= Beginning of Section =

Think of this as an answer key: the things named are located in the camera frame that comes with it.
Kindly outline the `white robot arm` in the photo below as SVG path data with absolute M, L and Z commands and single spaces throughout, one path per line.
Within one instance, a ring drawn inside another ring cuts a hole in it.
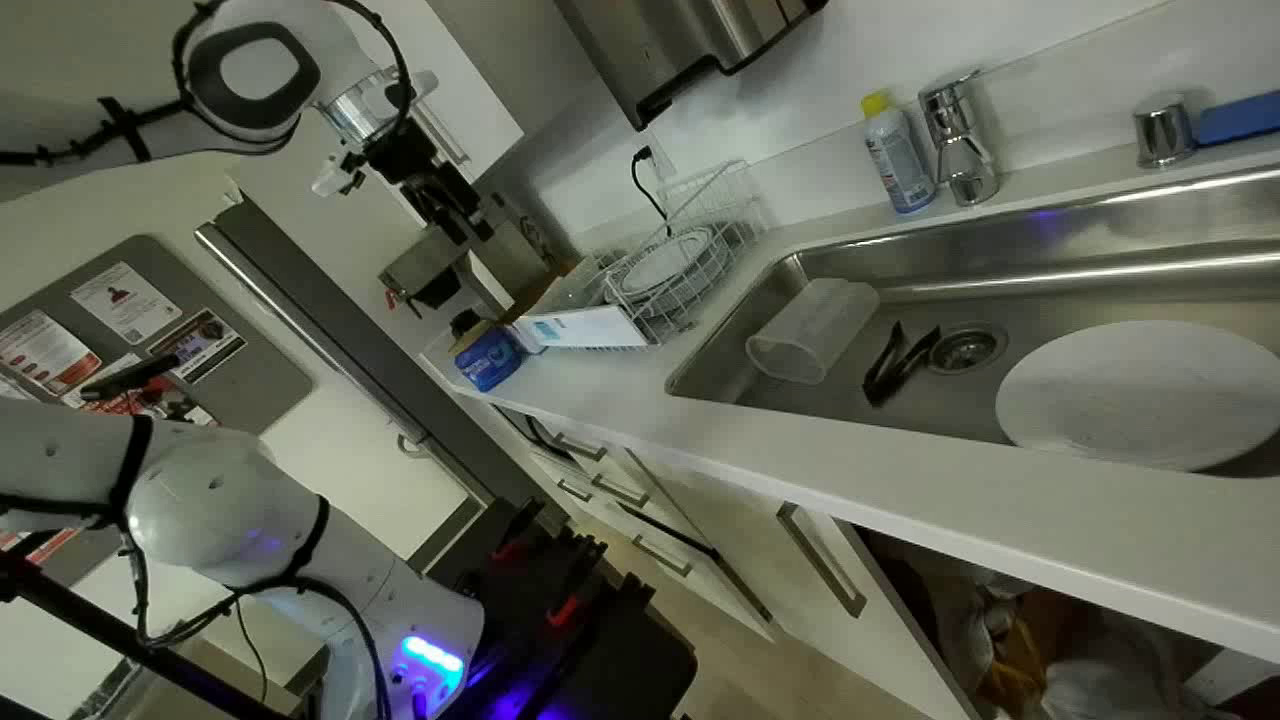
M 359 0 L 202 0 L 171 34 L 177 97 L 108 105 L 27 165 L 110 168 L 183 152 L 277 152 L 309 106 L 337 106 L 374 64 Z M 271 595 L 332 644 L 337 720 L 440 720 L 469 684 L 484 608 L 415 575 L 382 538 L 281 471 L 231 427 L 0 402 L 0 511 L 11 527 L 100 520 L 127 554 L 191 568 L 228 601 Z

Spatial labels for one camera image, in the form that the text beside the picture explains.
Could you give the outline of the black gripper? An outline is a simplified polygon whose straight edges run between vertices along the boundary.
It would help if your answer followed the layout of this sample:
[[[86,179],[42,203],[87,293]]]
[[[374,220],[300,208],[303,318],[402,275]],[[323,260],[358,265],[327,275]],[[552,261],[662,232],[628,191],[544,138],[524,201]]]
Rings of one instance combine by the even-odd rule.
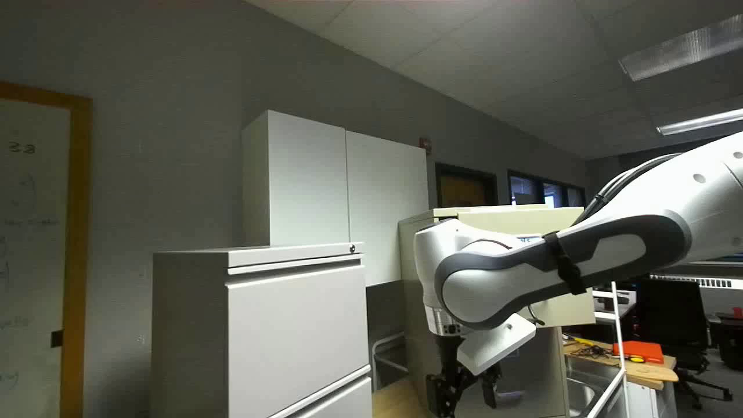
[[[473,375],[464,365],[457,363],[459,336],[437,336],[437,356],[440,369],[425,378],[426,388],[426,410],[433,418],[455,418],[455,409],[467,388],[481,385],[482,402],[497,407],[497,382],[502,367],[491,365],[482,374]]]

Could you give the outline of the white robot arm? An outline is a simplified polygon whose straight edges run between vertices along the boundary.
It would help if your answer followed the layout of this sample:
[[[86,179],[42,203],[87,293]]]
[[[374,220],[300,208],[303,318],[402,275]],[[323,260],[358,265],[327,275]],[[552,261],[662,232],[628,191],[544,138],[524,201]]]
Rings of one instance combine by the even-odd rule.
[[[537,336],[523,308],[560,294],[733,255],[743,245],[743,131],[614,173],[567,227],[518,238],[457,219],[412,234],[440,369],[429,410],[455,418],[469,385],[494,396],[502,359]]]

= End of Section =

What to work on — Go through the records from the first line and copy each one exactly, ending after the line that contains "Kindly outline the". Give nothing else.

Task solution —
Think of this as an answer key: the things named are located in the camera frame that comes with it.
Kindly outline the `white robot arm` in the photo below as SVG path data with absolute M, L and Z commands and single spaces throughout, one path per line.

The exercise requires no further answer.